**WORK TO BE COMPLETED:**
Every line from the one containing "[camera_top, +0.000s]" to the one containing "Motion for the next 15" in the records below, both included, must be set down exactly, and no other line.

**Recorded data:**
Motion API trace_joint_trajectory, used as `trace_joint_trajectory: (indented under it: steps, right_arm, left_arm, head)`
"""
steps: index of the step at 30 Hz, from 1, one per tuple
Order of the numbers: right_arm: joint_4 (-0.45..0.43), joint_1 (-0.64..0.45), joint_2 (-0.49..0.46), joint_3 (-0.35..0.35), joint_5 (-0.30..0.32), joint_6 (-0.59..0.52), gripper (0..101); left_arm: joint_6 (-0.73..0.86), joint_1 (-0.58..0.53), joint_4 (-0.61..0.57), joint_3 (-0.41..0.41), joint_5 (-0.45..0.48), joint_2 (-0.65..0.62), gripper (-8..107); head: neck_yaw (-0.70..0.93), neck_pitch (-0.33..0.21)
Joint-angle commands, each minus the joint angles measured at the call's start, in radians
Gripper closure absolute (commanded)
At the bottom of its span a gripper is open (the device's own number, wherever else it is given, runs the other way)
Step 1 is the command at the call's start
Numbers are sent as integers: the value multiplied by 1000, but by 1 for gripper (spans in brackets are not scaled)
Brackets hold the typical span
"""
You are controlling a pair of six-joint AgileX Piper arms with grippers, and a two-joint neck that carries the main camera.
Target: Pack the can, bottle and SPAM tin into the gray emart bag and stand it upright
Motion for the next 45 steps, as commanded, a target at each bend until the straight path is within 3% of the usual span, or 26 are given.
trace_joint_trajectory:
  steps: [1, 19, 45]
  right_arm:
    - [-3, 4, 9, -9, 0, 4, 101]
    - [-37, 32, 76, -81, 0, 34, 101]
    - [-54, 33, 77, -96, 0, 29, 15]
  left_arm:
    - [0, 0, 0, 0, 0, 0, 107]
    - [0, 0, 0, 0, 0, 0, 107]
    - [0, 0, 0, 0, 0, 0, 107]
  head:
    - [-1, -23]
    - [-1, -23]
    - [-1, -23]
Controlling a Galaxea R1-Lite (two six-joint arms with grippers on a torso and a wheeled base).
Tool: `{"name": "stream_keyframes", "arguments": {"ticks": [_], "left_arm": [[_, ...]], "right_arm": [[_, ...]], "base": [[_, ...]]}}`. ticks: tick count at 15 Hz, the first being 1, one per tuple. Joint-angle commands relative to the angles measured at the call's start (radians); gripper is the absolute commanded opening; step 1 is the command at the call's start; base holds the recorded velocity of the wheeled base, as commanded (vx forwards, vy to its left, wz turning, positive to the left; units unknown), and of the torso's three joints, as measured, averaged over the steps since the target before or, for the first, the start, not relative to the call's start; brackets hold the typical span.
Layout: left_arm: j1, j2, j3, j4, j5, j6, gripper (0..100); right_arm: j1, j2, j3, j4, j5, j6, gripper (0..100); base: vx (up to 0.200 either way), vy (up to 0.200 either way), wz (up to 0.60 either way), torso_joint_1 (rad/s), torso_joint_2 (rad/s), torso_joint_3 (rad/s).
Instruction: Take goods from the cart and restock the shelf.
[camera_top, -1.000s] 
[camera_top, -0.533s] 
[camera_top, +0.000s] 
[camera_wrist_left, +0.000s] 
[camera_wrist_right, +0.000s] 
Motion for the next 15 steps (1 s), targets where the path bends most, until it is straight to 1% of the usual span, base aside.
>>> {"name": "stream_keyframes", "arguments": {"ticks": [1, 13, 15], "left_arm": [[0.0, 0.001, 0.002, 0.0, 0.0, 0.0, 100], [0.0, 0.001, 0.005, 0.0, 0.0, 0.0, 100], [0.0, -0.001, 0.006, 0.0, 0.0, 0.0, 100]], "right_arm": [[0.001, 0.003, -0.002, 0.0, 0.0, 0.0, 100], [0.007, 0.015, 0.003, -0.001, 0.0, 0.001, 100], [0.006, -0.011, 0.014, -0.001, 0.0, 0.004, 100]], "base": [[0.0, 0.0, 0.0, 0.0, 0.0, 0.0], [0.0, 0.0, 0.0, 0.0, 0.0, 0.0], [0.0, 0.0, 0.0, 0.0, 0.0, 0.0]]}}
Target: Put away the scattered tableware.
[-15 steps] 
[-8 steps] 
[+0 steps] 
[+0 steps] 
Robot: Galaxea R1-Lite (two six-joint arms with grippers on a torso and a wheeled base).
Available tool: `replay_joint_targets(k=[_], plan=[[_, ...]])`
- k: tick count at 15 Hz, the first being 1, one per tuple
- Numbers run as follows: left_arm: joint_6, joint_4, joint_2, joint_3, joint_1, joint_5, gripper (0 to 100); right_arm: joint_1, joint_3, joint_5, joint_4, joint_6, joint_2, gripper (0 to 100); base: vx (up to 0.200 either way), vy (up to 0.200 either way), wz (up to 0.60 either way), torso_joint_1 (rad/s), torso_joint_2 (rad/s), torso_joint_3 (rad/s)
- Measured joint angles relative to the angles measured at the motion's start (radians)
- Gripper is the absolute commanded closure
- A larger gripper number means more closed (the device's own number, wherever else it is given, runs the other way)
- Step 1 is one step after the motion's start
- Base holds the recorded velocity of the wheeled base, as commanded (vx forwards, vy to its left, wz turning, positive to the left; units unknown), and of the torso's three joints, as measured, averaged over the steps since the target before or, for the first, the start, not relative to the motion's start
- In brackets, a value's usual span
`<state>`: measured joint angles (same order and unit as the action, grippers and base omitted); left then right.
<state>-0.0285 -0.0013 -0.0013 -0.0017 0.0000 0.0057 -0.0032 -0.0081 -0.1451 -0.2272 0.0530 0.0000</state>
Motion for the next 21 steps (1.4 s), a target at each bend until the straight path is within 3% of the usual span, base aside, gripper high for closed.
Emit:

**EXERCISE SOLUTION:**
[camera_top, +0.000s] 
[camera_wrist_left, +0.000s] 
[camera_wrist_right, +0.000s] 
Motion for the next 15 steps (1 s), targets where the path bends most, until it is straight to 1% of the usual span, base aside.

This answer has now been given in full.